-- WHAT TO WORK ON --
The complete set of records below must be repeated precisely as given.

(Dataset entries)
+++
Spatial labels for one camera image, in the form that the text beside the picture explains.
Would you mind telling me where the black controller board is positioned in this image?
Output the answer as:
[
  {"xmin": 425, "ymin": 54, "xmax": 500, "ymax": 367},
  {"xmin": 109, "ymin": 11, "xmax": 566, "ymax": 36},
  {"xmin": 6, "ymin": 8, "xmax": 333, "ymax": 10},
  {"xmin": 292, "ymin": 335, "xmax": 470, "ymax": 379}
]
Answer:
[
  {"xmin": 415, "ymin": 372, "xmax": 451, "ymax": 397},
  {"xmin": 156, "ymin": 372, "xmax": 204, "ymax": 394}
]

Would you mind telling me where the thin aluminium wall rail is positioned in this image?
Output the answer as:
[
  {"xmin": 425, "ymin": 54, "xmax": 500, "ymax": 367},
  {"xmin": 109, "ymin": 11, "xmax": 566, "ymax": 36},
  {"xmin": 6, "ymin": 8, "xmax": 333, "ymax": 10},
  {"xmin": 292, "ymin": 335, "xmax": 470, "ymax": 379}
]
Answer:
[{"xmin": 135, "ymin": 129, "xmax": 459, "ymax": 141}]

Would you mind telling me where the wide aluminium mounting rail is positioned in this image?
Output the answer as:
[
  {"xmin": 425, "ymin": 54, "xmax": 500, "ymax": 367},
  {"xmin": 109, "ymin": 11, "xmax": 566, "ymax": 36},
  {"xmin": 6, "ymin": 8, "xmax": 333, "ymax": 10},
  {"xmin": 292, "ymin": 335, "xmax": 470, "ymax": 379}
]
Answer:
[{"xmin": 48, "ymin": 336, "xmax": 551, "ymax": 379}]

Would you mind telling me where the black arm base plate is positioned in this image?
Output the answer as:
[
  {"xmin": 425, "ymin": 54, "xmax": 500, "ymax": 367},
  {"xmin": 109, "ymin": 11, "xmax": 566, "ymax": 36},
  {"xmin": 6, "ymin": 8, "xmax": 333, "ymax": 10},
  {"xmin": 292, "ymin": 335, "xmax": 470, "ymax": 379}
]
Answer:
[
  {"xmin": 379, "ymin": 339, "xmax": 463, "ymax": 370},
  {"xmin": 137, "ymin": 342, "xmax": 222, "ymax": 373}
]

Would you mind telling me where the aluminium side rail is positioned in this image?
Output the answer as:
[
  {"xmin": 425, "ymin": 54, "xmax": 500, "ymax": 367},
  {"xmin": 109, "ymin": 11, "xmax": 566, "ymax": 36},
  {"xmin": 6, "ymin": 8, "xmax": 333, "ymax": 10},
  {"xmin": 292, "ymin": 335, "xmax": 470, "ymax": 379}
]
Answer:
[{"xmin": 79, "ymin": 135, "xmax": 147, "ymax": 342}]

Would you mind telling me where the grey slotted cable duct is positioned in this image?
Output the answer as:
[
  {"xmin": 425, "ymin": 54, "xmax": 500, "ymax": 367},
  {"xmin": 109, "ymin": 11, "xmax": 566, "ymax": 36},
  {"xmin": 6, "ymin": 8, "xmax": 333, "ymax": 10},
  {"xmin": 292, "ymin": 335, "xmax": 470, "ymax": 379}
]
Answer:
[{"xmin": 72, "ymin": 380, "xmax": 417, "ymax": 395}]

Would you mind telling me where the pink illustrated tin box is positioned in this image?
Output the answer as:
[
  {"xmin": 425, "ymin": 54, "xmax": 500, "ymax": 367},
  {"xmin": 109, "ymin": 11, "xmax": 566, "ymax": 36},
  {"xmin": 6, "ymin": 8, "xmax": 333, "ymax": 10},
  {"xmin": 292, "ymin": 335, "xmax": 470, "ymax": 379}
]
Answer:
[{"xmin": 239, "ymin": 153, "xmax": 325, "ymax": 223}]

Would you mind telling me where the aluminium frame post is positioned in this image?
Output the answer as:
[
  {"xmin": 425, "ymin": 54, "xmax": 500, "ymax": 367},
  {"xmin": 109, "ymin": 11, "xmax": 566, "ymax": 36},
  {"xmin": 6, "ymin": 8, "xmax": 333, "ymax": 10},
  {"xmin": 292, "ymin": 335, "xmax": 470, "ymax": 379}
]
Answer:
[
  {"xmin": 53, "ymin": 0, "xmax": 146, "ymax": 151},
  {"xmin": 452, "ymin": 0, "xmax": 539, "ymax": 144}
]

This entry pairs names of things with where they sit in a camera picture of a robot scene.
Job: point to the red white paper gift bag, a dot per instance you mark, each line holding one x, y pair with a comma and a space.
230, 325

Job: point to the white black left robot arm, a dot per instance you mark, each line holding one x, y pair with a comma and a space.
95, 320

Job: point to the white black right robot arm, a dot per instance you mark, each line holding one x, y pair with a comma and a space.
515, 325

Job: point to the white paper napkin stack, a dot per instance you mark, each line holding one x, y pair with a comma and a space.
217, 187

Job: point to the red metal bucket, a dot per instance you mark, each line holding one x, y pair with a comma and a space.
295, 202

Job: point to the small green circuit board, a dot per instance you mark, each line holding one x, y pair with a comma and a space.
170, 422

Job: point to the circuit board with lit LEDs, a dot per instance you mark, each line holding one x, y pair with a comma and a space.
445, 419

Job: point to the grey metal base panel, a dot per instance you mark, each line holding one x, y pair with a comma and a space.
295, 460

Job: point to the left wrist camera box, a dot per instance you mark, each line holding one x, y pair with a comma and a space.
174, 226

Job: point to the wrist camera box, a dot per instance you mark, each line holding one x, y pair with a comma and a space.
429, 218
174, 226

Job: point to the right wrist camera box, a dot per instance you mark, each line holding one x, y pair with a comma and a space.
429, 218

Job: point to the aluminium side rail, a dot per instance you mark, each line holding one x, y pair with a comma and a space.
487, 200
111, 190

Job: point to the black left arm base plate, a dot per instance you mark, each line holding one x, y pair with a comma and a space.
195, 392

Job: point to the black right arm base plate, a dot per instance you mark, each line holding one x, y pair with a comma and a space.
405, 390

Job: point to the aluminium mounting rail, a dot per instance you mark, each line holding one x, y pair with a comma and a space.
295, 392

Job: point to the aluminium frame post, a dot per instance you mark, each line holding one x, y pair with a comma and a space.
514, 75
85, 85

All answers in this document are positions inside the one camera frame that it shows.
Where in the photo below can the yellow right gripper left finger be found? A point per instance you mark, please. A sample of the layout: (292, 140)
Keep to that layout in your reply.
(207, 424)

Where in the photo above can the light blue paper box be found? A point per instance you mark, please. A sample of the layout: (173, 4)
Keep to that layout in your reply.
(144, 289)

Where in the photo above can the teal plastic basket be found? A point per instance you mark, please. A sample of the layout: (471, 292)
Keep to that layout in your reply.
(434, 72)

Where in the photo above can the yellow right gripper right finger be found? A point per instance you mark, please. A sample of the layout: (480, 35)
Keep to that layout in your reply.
+++
-- REPLY --
Spatial labels for one camera image, in the form that the text beside the picture explains.
Would you mind telling me where the black controller board is positioned in this image?
Output the answer as:
[
  {"xmin": 425, "ymin": 54, "xmax": 500, "ymax": 367},
  {"xmin": 109, "ymin": 11, "xmax": 566, "ymax": 36},
  {"xmin": 6, "ymin": 8, "xmax": 333, "ymax": 10},
  {"xmin": 292, "ymin": 335, "xmax": 470, "ymax": 379}
]
Answer:
[
  {"xmin": 415, "ymin": 372, "xmax": 451, "ymax": 397},
  {"xmin": 156, "ymin": 372, "xmax": 204, "ymax": 394}
]

Would you mind telling me where the thin aluminium wall rail is positioned in this image?
Output the answer as:
[
  {"xmin": 425, "ymin": 54, "xmax": 500, "ymax": 367},
  {"xmin": 109, "ymin": 11, "xmax": 566, "ymax": 36},
  {"xmin": 6, "ymin": 8, "xmax": 333, "ymax": 10},
  {"xmin": 292, "ymin": 335, "xmax": 470, "ymax": 379}
]
Answer:
[{"xmin": 135, "ymin": 129, "xmax": 459, "ymax": 141}]

Would you mind telling me where the wide aluminium mounting rail is positioned in this image?
Output the answer as:
[
  {"xmin": 425, "ymin": 54, "xmax": 500, "ymax": 367},
  {"xmin": 109, "ymin": 11, "xmax": 566, "ymax": 36},
  {"xmin": 6, "ymin": 8, "xmax": 333, "ymax": 10},
  {"xmin": 292, "ymin": 335, "xmax": 470, "ymax": 379}
]
Answer:
[{"xmin": 48, "ymin": 336, "xmax": 551, "ymax": 379}]

Would you mind telling me where the black arm base plate is positioned in this image?
Output the answer as:
[
  {"xmin": 425, "ymin": 54, "xmax": 500, "ymax": 367},
  {"xmin": 109, "ymin": 11, "xmax": 566, "ymax": 36},
  {"xmin": 6, "ymin": 8, "xmax": 333, "ymax": 10},
  {"xmin": 292, "ymin": 335, "xmax": 470, "ymax": 379}
]
Answer:
[
  {"xmin": 379, "ymin": 339, "xmax": 463, "ymax": 370},
  {"xmin": 137, "ymin": 342, "xmax": 222, "ymax": 373}
]

Would you mind telling me where the aluminium side rail is positioned in this image?
Output the answer as:
[
  {"xmin": 425, "ymin": 54, "xmax": 500, "ymax": 367},
  {"xmin": 109, "ymin": 11, "xmax": 566, "ymax": 36},
  {"xmin": 6, "ymin": 8, "xmax": 333, "ymax": 10},
  {"xmin": 292, "ymin": 335, "xmax": 470, "ymax": 379}
]
Answer:
[{"xmin": 79, "ymin": 135, "xmax": 147, "ymax": 342}]

Would you mind telling me where the grey slotted cable duct is positioned in this image?
Output the answer as:
[
  {"xmin": 425, "ymin": 54, "xmax": 500, "ymax": 367},
  {"xmin": 109, "ymin": 11, "xmax": 566, "ymax": 36},
  {"xmin": 6, "ymin": 8, "xmax": 333, "ymax": 10},
  {"xmin": 292, "ymin": 335, "xmax": 470, "ymax": 379}
]
Answer:
[{"xmin": 72, "ymin": 380, "xmax": 417, "ymax": 395}]

Would you mind telling me where the pink illustrated tin box is positioned in this image?
Output the answer as:
[
  {"xmin": 425, "ymin": 54, "xmax": 500, "ymax": 367},
  {"xmin": 109, "ymin": 11, "xmax": 566, "ymax": 36},
  {"xmin": 6, "ymin": 8, "xmax": 333, "ymax": 10},
  {"xmin": 292, "ymin": 335, "xmax": 470, "ymax": 379}
]
Answer:
[{"xmin": 239, "ymin": 153, "xmax": 325, "ymax": 223}]

Would you mind telling me where the aluminium frame post is positioned in this image?
Output the answer as:
[
  {"xmin": 425, "ymin": 54, "xmax": 500, "ymax": 367},
  {"xmin": 109, "ymin": 11, "xmax": 566, "ymax": 36},
  {"xmin": 6, "ymin": 8, "xmax": 333, "ymax": 10},
  {"xmin": 292, "ymin": 335, "xmax": 470, "ymax": 379}
]
Answer:
[
  {"xmin": 53, "ymin": 0, "xmax": 146, "ymax": 151},
  {"xmin": 452, "ymin": 0, "xmax": 539, "ymax": 144}
]

This entry pairs names of things with where they sit in a camera picture of a robot scene.
Job: point to the red white paper gift bag, a dot per instance you mark, each line holding one x, y pair with a comma and a space.
230, 325

Job: point to the white black left robot arm, a dot per instance you mark, each line holding one x, y pair with a comma and a space.
95, 320

Job: point to the white black right robot arm, a dot per instance you mark, each line holding one x, y pair with a comma and a space.
515, 325

Job: point to the white paper napkin stack, a dot per instance you mark, each line holding one x, y pair with a comma and a space.
217, 187

Job: point to the red metal bucket, a dot per instance you mark, each line holding one x, y pair with a comma and a space.
295, 202

Job: point to the small green circuit board, a dot per instance you mark, each line holding one x, y pair with a comma and a space.
170, 422

Job: point to the circuit board with lit LEDs, a dot per instance you mark, each line holding one x, y pair with a comma and a space.
445, 419

Job: point to the grey metal base panel, a dot per instance you mark, each line holding one x, y pair with a comma and a space.
295, 460

Job: point to the left wrist camera box, a dot per instance you mark, each line holding one x, y pair with a comma and a space.
174, 226

Job: point to the wrist camera box, a dot per instance you mark, each line holding one x, y pair with a comma and a space.
429, 218
174, 226

Job: point to the right wrist camera box, a dot per instance you mark, each line holding one x, y pair with a comma and a space.
429, 218

Job: point to the aluminium side rail, a dot per instance you mark, each line holding one x, y pair with a comma and a space.
487, 200
111, 190

Job: point to the black left arm base plate, a dot per instance you mark, each line holding one x, y pair with a comma and a space.
195, 392

Job: point to the black right arm base plate, a dot per instance you mark, each line holding one x, y pair with a comma and a space.
405, 390

Job: point to the aluminium mounting rail, a dot per instance you mark, each line holding one x, y pair with a comma and a space.
295, 392

Job: point to the aluminium frame post, a dot per instance you mark, each line holding one x, y pair with a comma and a space.
514, 75
85, 85

All answers in this document are positions inside the one camera frame that it shows.
Where in the photo below can the yellow right gripper left finger be found? A point per instance you mark, please. A sample of the layout: (292, 140)
Keep to that layout in your reply.
(207, 424)

Where in the photo above can the light blue paper box be found? A point per instance you mark, please. A sample of the layout: (173, 4)
Keep to that layout in your reply.
(144, 289)

Where in the photo above can the teal plastic basket be found? A point per instance you mark, please. A sample of the layout: (471, 292)
Keep to that layout in your reply.
(434, 72)

Where in the photo above can the yellow right gripper right finger be found? A point per instance you mark, please. A sample of the layout: (480, 35)
Keep to that layout in your reply.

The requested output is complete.